# PROBLEM TO WORK ON:
Each line from the one holding "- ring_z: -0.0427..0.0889" to the end of the data below must be output verbatim, with no other lines.

(Saved entries)
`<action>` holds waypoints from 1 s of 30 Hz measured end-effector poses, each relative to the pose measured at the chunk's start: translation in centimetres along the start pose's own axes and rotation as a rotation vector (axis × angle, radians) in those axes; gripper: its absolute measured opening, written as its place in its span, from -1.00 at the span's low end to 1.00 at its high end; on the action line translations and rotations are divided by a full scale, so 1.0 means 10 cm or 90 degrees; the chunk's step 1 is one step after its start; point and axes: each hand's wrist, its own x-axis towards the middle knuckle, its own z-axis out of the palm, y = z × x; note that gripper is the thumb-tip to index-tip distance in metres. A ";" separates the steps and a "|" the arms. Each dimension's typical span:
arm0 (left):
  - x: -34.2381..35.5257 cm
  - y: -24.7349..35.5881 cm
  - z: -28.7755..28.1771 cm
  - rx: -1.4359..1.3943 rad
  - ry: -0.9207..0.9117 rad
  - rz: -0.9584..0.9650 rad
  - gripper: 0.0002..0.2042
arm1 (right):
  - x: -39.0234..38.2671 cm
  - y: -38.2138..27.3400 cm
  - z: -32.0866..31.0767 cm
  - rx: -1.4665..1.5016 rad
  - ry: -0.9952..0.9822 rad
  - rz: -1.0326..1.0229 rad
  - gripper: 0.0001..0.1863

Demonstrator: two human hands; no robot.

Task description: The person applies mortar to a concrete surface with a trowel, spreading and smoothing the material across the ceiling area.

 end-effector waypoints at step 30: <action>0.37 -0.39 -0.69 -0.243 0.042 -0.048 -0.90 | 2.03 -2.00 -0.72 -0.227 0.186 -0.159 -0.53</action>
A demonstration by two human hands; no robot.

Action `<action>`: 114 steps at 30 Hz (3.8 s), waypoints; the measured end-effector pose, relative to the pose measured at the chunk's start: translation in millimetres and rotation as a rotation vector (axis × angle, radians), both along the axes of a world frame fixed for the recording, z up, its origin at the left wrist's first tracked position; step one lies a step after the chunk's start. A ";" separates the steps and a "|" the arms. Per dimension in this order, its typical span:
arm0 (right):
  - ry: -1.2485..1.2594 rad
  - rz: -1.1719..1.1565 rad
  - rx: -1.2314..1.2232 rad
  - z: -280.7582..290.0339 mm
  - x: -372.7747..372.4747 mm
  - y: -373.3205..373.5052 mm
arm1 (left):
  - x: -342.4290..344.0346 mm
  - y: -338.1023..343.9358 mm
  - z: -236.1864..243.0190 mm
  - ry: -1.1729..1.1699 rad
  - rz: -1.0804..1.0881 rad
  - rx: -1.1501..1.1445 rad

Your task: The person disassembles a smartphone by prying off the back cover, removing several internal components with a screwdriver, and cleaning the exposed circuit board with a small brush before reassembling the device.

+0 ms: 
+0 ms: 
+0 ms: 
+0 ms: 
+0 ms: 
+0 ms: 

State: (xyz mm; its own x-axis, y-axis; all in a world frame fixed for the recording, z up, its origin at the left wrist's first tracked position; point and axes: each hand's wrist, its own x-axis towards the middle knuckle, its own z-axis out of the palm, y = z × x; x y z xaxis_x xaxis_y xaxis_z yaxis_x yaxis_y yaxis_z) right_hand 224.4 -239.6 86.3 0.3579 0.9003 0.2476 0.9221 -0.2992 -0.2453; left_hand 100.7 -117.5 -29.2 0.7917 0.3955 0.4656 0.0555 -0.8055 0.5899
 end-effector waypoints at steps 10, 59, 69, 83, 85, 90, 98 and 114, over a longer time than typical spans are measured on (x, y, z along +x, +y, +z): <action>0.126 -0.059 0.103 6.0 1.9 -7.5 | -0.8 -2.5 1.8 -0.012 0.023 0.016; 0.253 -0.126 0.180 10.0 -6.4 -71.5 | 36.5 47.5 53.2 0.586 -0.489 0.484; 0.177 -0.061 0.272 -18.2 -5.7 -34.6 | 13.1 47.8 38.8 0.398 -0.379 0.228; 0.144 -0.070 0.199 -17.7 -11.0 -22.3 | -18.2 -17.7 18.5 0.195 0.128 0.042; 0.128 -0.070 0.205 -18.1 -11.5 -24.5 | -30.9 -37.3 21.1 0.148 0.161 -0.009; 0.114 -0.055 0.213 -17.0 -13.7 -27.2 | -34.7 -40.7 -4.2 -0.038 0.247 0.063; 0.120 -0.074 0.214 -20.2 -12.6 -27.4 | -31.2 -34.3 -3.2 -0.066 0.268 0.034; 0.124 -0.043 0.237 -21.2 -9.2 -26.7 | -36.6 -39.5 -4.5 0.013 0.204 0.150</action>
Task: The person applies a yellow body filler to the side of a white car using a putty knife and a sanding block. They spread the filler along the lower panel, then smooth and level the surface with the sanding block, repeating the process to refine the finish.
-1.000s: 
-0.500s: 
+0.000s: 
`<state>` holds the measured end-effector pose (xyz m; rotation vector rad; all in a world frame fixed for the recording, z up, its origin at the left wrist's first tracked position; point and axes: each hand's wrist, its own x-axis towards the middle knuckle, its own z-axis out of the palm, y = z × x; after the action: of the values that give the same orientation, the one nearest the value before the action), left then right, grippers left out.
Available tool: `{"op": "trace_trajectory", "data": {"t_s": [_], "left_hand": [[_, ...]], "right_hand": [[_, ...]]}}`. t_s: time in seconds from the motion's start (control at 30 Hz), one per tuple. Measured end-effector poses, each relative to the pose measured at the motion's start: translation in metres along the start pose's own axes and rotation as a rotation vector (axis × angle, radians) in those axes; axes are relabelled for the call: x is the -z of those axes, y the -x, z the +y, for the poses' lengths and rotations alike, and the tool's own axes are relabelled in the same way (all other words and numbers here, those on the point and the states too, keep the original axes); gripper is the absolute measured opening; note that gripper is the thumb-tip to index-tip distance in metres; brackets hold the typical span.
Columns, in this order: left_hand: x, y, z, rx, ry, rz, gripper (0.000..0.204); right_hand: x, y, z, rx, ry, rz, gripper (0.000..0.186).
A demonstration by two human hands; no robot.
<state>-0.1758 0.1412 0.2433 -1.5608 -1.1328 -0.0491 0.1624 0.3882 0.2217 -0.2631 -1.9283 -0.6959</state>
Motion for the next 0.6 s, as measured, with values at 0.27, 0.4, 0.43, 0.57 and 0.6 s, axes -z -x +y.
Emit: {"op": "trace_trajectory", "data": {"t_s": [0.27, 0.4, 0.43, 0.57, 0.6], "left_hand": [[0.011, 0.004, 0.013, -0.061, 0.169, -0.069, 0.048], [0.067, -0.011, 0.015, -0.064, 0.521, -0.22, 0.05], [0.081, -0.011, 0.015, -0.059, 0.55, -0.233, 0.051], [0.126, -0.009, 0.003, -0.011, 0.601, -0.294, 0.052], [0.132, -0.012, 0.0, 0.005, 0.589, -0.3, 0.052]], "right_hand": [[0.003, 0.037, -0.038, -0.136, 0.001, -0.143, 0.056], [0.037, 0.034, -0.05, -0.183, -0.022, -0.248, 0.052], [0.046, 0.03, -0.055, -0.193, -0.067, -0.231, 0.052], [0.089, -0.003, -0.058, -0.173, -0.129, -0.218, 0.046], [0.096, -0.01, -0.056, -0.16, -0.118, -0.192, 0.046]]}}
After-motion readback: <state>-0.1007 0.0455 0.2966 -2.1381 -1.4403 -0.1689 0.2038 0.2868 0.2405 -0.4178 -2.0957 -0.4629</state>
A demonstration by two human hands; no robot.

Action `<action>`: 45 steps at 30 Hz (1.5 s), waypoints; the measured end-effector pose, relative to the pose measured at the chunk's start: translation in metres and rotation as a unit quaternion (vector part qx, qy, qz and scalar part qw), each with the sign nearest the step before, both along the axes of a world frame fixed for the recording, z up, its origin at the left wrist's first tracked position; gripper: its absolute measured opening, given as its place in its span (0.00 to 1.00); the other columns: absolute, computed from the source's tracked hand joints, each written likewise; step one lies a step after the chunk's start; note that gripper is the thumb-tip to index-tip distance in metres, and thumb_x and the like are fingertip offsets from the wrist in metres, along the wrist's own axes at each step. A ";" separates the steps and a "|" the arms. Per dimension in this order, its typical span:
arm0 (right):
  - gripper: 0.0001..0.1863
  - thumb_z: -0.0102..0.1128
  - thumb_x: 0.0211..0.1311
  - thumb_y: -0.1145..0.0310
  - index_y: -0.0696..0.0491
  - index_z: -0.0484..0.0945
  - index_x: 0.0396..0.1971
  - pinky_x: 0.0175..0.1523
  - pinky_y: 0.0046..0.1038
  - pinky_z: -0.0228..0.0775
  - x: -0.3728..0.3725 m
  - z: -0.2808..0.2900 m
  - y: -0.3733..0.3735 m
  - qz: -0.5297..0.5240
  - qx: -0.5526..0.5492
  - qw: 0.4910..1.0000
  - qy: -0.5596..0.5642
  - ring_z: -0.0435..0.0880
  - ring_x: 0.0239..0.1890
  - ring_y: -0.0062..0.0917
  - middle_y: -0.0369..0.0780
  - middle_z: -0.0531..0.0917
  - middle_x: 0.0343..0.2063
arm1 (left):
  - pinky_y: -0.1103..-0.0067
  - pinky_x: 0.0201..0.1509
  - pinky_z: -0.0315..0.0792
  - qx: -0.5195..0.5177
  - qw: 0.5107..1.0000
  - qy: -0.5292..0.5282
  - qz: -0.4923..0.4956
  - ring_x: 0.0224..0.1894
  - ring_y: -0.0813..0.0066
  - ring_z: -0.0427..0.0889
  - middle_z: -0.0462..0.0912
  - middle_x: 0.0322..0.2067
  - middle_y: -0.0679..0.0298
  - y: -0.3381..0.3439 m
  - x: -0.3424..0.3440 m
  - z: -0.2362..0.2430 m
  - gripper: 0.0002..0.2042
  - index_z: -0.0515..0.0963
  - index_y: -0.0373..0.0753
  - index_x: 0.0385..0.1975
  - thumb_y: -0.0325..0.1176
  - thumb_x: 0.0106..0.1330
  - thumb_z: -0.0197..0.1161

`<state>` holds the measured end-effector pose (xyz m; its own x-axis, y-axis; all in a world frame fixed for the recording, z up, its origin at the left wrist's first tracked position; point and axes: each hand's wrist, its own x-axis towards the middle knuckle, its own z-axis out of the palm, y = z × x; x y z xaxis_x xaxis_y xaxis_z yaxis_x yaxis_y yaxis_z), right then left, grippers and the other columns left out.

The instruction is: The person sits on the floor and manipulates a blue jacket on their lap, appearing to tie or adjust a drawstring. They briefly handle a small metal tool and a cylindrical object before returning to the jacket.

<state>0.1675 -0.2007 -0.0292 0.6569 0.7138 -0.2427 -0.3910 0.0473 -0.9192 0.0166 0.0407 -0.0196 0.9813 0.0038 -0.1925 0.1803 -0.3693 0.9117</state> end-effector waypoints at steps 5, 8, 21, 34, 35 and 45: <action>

# EXPECTED OUTPUT:
  - ring_z: -0.0427..0.0889
  - middle_z: -0.0462..0.0912
  - middle_x: 0.0322..0.2067
  - middle_y: -0.0679..0.0298
  - y: -0.3381..0.3439 m
  - x: -0.3424..0.3440 m
  - z: -0.2362..0.2430 m
  - gripper: 0.0002..0.2042
  - index_z: -0.0515..0.0963
  - index_y: -0.0373..0.0753
  - index_x: 0.0385..0.1975
  - thumb_y: -0.0325..0.1176
  - thumb_x: 0.0106..0.1330
  - thumb_z: -0.0197..0.1161

`<state>` holds the measured end-effector pose (xyz m; its own x-axis, y-axis; all in a world frame fixed for the recording, z up, its origin at the left wrist's first tracked position; point and axes: each hand's wrist, its own x-axis towards the middle knuckle, its own z-axis out of the palm, y = z × x; x y z xaxis_x xaxis_y xaxis_z yaxis_x yaxis_y yaxis_z), right then left, grippers and the other columns left out.

The instruction is: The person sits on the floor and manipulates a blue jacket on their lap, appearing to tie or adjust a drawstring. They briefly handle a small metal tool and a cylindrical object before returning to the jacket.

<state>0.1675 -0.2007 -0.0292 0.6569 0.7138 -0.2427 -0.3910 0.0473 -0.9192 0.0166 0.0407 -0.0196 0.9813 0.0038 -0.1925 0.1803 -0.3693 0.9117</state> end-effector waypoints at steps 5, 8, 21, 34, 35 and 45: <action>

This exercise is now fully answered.